Task brief:
From first line to last, give the records again word for word and omit the pictures.

+++ Data for review

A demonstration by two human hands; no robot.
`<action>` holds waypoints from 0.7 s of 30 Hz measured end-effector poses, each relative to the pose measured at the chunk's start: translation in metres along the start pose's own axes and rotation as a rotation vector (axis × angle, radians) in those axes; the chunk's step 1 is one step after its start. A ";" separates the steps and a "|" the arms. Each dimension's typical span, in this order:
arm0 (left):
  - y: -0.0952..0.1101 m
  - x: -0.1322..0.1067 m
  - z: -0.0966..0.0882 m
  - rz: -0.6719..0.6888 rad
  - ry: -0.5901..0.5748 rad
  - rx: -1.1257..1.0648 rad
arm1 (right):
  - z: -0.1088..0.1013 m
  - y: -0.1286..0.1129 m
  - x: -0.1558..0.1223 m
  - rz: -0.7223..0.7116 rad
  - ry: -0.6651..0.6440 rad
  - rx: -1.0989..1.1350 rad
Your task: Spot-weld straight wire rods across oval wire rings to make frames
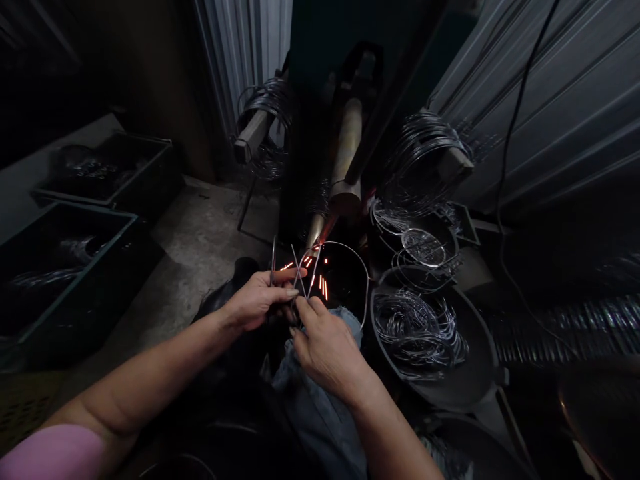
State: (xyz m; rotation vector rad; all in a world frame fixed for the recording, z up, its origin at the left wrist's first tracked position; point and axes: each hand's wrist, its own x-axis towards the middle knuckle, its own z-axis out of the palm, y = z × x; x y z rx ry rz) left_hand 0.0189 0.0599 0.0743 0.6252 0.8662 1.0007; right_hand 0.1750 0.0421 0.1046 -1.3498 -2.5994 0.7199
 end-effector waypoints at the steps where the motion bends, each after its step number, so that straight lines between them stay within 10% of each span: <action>1: 0.000 0.000 0.000 -0.004 0.002 -0.005 | 0.002 0.000 0.000 -0.003 0.009 0.004; 9: -0.004 -0.011 -0.014 0.004 0.030 0.057 | 0.008 -0.002 -0.026 -0.226 0.210 -0.161; 21: -0.002 -0.057 -0.053 -0.020 0.172 0.122 | 0.022 0.009 -0.027 -0.282 0.062 -0.367</action>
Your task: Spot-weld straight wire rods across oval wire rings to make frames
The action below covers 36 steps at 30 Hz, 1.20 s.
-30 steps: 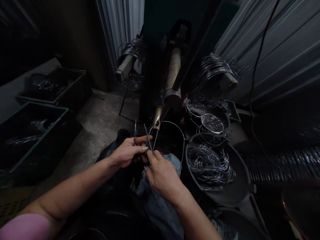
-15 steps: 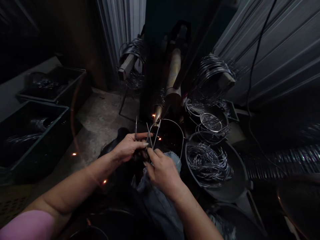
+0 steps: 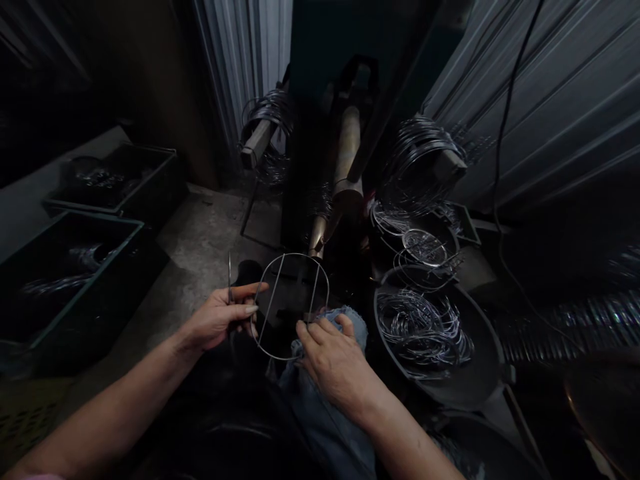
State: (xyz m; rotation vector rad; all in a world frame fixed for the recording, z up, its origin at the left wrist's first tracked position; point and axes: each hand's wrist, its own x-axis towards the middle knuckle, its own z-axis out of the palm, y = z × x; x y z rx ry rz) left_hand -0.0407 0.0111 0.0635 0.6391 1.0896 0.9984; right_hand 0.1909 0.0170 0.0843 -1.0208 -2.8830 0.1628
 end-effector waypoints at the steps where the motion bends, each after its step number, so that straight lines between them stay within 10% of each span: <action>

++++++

Output for this exercise:
A demonstration by two human hands; no robot.
`<action>` holds waypoints from 0.7 s of 30 Hz measured end-effector poses, each relative to the pose measured at the chunk's start: translation in metres along the start pose's own axes and rotation as a rotation vector (axis × angle, radians) in those axes; the chunk's step 1 is one step after its start. A ";" separates the steps and a "|" the arms. Each dimension's typical span, in this order:
arm0 (left):
  - y: -0.0952..0.1101 m
  - x: -0.1322..0.1067 m
  - z: -0.0966..0.0882 m
  - rz: -0.6719..0.6888 rad
  - ry: -0.5901..0.5748 rad
  - rx: -1.1257..1.0648 rad
arm1 (right):
  - z: -0.1088..0.1013 m
  - y: -0.1286..0.1129 m
  - x: -0.1558..0.1223 m
  - rz: -0.7223..0.7116 rad
  - ry: -0.6651..0.6440 rad
  - rx: -1.0989..1.1350 rad
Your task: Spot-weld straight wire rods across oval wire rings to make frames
State: (xyz m; rotation vector rad; all in a world frame fixed for the recording, z up, its origin at the left wrist's first tracked position; point and axes: each hand's wrist, its own x-axis towards the middle knuckle, its own z-axis out of the palm, y = z × x; x y z rx ry rz) left_hand 0.0189 0.0599 0.0743 0.6252 0.8662 1.0007; right_hand 0.1750 0.0421 0.1046 -1.3498 -2.5994 0.7199
 end-effector waypoints at the steps where the motion bends, each after its step number, so that straight lines between them stay within 10% of each span: <action>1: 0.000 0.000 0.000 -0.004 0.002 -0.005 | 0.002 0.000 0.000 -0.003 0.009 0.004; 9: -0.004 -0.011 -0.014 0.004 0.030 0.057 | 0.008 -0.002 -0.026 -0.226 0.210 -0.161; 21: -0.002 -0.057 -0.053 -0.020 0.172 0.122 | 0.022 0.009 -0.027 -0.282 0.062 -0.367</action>
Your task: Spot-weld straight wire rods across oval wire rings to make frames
The action below covers 36 steps at 30 Hz, 1.20 s.
-30 steps: 
-15 steps: 
+0 steps: 
State: (xyz m; rotation vector rad; all in a world frame fixed for the recording, z up, its origin at the left wrist's first tracked position; point and axes: each hand's wrist, its own x-axis towards the middle knuckle, its own z-axis out of the palm, y = z × x; x y z rx ry rz) left_hand -0.0407 0.0111 0.0635 0.6391 1.0896 0.9984; right_hand 0.1909 0.0170 0.0843 -1.0208 -2.8830 0.1628
 end-effector waypoints at the steps where the motion bends, each after its step number, so that straight lines between them stay within 10% of each span: <action>

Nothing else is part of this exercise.